§ **Work instructions**
Leaving out the pictures, retype the lines from the beginning of the listing through the line containing "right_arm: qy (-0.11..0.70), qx".

§ **Material provided**
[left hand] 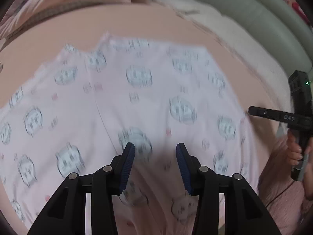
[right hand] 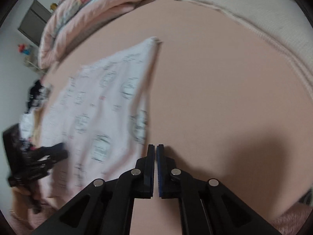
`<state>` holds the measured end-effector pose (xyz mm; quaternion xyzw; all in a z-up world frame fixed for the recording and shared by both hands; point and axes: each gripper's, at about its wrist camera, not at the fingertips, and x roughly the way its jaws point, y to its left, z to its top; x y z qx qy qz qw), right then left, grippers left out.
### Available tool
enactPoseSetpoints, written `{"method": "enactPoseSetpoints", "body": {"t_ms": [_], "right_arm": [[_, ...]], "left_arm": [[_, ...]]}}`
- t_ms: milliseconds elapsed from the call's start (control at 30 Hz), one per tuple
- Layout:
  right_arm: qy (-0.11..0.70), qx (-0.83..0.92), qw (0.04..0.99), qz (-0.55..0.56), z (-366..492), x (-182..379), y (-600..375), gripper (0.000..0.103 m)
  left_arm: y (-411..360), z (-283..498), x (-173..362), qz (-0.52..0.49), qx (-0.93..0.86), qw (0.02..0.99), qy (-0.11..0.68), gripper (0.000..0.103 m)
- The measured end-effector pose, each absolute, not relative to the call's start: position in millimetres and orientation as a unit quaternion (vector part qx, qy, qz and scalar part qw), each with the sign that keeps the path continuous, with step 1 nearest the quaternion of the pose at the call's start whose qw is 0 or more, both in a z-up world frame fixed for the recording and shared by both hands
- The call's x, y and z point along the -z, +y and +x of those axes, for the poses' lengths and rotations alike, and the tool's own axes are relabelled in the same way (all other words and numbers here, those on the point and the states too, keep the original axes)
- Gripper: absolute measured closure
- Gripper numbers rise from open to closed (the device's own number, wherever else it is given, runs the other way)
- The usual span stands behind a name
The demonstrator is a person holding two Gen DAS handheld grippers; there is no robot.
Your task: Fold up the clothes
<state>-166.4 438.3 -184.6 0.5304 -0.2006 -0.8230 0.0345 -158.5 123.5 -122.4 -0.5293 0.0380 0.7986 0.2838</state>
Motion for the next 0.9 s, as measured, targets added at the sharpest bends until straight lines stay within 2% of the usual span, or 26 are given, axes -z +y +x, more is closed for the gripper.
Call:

§ **Answer to this problem**
[left hand] 
[right hand] 
`<state>` holds the measured end-effector pose (xyz mm; quaternion xyzw; all in a z-up world frame fixed for the recording and shared by both hands; point and axes: each gripper's, at about its wrist camera, not at the fingertips, and x roughly the way its jaws point, y to its left, z to its top; x y z qx qy qz qw), right then left, grippers left out.
### Available tool
enactPoseSetpoints, written `{"method": "enactPoseSetpoints", "body": {"t_ms": [_], "right_arm": [[_, ...]], "left_arm": [[_, ...]]}}`
- t_ms: milliseconds elapsed from the call's start (control at 30 Hz), one per tuple
- Layout:
  right_arm: qy (-0.11..0.70), qx (-0.83..0.92), qw (0.04..0.99), qz (-0.55..0.56), z (-366..492), x (-182..379), y (-600..375), gripper (0.000..0.103 m)

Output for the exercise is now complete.